What you should do: Line by line, copy out the data that follows.

Supplied information:
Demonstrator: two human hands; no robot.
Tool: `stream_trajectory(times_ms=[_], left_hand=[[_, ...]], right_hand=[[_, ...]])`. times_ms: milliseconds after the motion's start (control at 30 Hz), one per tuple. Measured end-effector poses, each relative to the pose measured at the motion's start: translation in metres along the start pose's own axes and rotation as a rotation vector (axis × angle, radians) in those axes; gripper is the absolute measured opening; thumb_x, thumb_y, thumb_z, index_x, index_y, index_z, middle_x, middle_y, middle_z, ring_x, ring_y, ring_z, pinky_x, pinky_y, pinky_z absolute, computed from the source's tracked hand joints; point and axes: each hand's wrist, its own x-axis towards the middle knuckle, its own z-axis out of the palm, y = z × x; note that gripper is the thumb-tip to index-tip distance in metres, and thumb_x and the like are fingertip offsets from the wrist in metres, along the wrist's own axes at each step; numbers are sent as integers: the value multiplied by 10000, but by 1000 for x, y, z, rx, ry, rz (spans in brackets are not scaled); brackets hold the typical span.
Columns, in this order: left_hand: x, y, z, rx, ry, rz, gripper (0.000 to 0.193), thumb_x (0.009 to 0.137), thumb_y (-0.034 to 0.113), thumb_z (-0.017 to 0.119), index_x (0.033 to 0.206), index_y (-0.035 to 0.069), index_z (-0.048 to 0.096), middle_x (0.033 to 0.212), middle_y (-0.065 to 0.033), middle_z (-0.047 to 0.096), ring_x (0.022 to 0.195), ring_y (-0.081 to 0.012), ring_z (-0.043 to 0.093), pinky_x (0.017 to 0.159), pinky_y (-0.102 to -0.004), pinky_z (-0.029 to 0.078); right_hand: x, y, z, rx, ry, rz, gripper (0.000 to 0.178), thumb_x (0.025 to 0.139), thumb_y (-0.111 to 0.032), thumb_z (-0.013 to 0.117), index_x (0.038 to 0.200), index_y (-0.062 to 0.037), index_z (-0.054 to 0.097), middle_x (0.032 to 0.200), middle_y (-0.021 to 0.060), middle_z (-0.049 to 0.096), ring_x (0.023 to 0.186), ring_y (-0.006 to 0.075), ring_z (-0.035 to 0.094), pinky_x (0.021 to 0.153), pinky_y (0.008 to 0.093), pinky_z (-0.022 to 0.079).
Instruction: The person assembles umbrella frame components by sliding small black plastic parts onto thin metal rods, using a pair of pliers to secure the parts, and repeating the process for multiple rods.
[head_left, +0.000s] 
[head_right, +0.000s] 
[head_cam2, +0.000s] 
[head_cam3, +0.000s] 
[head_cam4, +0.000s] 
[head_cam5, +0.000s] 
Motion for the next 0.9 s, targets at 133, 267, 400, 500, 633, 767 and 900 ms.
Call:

Output for this task:
Demonstrator: two human hands; no robot.
Tool: `stream_trajectory(times_ms=[_], left_hand=[[_, ...]], right_hand=[[_, ...]])`. times_ms: milliseconds after the motion's start (control at 30 Hz), one per tuple. Measured end-effector poses, each relative to the pose measured at the motion's start: translation in metres along the start pose's own axes and rotation as a rotation vector (axis × angle, radians) in those axes; gripper is the absolute measured opening; thumb_x, thumb_y, thumb_z, index_x, index_y, index_z, middle_x, middle_y, middle_z, ring_x, ring_y, ring_z, pinky_x, pinky_y, pinky_z absolute, computed from the source's tracked hand joints; point and axes: each hand's wrist, its own x-axis towards the middle knuckle, its own z-axis out of the palm, y = z × x; note that gripper is the thumb-tip to index-tip distance in metres, and thumb_x and the like are fingertip offsets from the wrist in metres, along the wrist's own axes at each step; numbers are sent as integers: the value multiplied by 10000, but by 1000 for x, y, z, rx, ry, rz (spans in brackets are not scaled); brackets hold the typical span.
Columns, in this order: left_hand: x, y, z, rx, ry, rz, gripper (0.000 to 0.193), thumb_x (0.009 to 0.137), thumb_y (-0.034 to 0.113), thumb_z (-0.017 to 0.119), index_x (0.033 to 0.206), index_y (-0.035 to 0.069), index_z (-0.048 to 0.096), middle_x (0.033 to 0.212), middle_y (-0.065 to 0.033), middle_z (-0.047 to 0.096), ring_x (0.022 to 0.195), ring_y (-0.081 to 0.012), ring_z (-0.043 to 0.093), pinky_x (0.017 to 0.159), pinky_y (-0.102 to -0.004), pinky_z (-0.029 to 0.078); right_hand: x, y, z, rx, ry, rz, gripper (0.000 to 0.178), thumb_x (0.025 to 0.139), thumb_y (-0.111 to 0.032), thumb_z (-0.013 to 0.117), index_x (0.038 to 0.200), index_y (-0.062 to 0.037), index_z (-0.054 to 0.097), middle_x (0.032 to 0.200), middle_y (-0.021 to 0.060), middle_z (-0.049 to 0.096), ring_x (0.023 to 0.186), ring_y (-0.006 to 0.075), ring_z (-0.035 to 0.094), pinky_x (0.021 to 0.153), pinky_y (0.008 to 0.093), pinky_z (-0.022 to 0.079).
Instruction: The person assembles umbrella frame components by sliding small black plastic parts onto thin metal rods, using a pair of pliers to secure the parts, and repeating the process for multiple rods.
[head_left, +0.000s] 
[head_right, +0.000s] 
[head_cam2, +0.000s] 
[head_cam3, +0.000s] 
[head_cam4, +0.000s] 
[head_cam5, +0.000s] 
Motion for the next 0.9 s, targets at 133, 267, 400, 500, 633, 767 and 900 ms.
Call:

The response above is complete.